### Exercise prompt
Copy, from the listing, every line in which the string "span" is present.

### Raw data
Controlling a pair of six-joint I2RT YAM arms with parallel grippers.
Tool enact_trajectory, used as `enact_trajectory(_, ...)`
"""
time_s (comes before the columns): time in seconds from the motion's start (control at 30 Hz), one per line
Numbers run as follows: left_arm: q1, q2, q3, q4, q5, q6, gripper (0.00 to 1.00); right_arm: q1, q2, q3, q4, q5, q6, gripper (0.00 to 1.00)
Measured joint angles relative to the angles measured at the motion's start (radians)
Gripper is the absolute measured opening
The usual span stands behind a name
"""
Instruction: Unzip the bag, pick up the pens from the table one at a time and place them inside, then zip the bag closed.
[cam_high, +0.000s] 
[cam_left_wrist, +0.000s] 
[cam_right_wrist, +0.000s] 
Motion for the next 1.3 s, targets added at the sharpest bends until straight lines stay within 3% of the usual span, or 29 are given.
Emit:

### Output of the exercise
The usual span stands behind a name
Motion for the next 1.3 s, targets added at the sharpest bends until straight lines stay within 3% of the usual span, or 29 are given.

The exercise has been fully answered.